Ou peut-être que rien ne croule ici, si ce n’est l’auditeur·ice, assailli·e par un fongus corrupteur. La musicienne ronge notre écoute, en ça aidé par Valentin Noiret – avec Célia, iels sont des protagonistes importants de l’aventure artistique et humaine que fut ATOMA –, chargé ici non seulement de l’enregistrement mais aussi de la spatialisation. Les amples espaces réverbérants de l’ancienne usine sont maniés avec subtilité et une fièvre auto-alimentée. Ainsi les sons, rudes, intenses, se font maigres et pleins ; ils grésillent, saturent, grincent et battent, percutent aussi. Nus ou lourdement modifiés à l’aide de pédales, ils peuplent non seulement l’oreille mais aussi le reste du corps. Cette physicalité immédiate et élémentaire, tranchante se retrouve d’ailleurs dans les autres projets de la musicienne, que ce soit osilasi, son duo avec Léa Roger (ATOMA, toujours : quelle équipe !) qui a lâché sur OKVLT un PHUEIN hautement recommandable, ou l’ensemble féminin de haut-vol C-IME, que je conseille à toutes les personnes un peu réticentes aux musiques pour quinquas dégarnis à lunettes fantaisistes.

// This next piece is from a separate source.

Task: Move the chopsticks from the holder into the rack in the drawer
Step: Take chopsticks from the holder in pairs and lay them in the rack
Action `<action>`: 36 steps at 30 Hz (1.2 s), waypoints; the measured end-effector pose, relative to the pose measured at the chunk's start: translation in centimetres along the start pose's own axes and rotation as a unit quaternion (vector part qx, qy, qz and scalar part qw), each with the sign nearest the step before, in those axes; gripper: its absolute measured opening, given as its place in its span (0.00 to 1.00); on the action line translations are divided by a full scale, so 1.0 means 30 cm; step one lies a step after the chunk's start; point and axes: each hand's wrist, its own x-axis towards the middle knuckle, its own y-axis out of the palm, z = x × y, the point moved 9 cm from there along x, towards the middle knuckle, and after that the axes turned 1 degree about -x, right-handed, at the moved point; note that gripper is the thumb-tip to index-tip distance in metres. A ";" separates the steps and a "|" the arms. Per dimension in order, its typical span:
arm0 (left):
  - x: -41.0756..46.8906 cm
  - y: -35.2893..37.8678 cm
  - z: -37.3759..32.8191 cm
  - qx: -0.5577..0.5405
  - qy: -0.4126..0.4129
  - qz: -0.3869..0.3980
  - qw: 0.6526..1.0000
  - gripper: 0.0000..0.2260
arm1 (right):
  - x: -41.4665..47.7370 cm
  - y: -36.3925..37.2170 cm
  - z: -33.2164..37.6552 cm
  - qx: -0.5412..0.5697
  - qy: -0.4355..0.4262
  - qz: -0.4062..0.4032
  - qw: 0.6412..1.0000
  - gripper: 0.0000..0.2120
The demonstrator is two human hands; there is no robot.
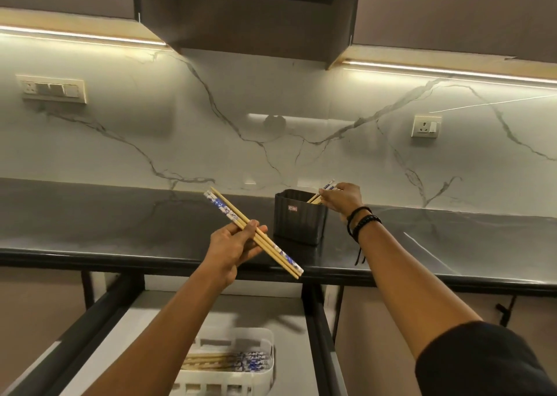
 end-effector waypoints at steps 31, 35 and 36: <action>-0.062 -0.157 0.206 0.213 0.073 0.010 0.974 0.06 | -0.490 0.293 -0.123 0.090 -0.107 0.151 0.979 0.08; -0.045 -0.268 0.162 0.209 0.102 -0.127 0.964 0.05 | -0.445 0.218 -0.227 0.278 0.015 0.098 0.956 0.07; -0.044 -0.281 0.169 0.175 0.084 -0.131 0.972 0.06 | -0.447 0.222 -0.251 0.310 0.041 0.109 0.943 0.07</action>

Dans les silences aussi, sur lesquels une traîne plane toujours plus ou moins pesamment, je sens le froid, mais aussi la précarité d’un endroit arraché, momentanément mais avec une férocité contagieuse, à l’ankylose. ATOMA n’est plus occupé, mais l’était alors. la communauté qui y musiquait, faiblement disséminée, se prolonge de différentes manières. Dans Fontis, je veux voir des souvenances de cette histoire, une proclamation peut-être : les bourdons d’un cordophone métamorphe rencontrent le son du courant électrique, l’intérieur d’une table de mixage semble terreuse ; le proche se bagarre avec le lointain, les fréquences valsent et menacent ; ça bouillonne et ça crépite, comme une forme de vie indocile. C’est ce qu’on appelle encore, moi le premier, musique expérimentale, pour les convenances. Un élan, où le maniement des artifices se trouve renversé pour renverser le monde, qui me touchera toujours ; un geste vers.